§ **THE DATA**:
■ ■ ■

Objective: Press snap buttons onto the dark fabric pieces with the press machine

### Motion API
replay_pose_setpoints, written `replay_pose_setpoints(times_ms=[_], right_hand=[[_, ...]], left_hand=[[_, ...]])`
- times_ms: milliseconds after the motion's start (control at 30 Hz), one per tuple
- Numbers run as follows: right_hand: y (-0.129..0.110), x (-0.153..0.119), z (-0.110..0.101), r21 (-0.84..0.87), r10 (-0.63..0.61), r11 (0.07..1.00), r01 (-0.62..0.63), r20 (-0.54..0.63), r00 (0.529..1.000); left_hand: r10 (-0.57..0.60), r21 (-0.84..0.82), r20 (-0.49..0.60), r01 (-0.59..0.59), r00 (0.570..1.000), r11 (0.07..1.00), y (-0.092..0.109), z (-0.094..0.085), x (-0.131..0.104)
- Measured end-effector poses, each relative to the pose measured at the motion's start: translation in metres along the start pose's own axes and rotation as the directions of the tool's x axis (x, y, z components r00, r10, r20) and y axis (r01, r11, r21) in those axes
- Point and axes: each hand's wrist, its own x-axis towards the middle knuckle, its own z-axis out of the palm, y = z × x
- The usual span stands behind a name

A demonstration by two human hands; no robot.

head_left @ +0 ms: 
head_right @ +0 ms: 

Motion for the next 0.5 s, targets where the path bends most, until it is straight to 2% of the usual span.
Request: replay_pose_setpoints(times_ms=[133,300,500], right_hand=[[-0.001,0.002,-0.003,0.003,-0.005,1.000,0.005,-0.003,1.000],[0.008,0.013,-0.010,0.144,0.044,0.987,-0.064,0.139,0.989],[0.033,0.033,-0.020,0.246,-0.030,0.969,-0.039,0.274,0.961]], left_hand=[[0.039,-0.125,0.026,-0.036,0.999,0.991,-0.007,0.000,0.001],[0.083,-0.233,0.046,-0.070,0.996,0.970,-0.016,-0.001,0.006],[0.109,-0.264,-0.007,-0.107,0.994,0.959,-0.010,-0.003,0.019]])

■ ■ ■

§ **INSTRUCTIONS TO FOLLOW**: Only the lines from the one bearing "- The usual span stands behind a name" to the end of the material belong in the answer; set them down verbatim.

§ **EXPECTED OUTPUT**:
- The usual span stands behind a name

A demonstration by two human hands; no robot.

head_left @ +0 ms: 
head_right @ +0 ms: 

Motion for the next 0.5 s, targets where the path bends most, until it is straight to 2% of the usual span.
Request: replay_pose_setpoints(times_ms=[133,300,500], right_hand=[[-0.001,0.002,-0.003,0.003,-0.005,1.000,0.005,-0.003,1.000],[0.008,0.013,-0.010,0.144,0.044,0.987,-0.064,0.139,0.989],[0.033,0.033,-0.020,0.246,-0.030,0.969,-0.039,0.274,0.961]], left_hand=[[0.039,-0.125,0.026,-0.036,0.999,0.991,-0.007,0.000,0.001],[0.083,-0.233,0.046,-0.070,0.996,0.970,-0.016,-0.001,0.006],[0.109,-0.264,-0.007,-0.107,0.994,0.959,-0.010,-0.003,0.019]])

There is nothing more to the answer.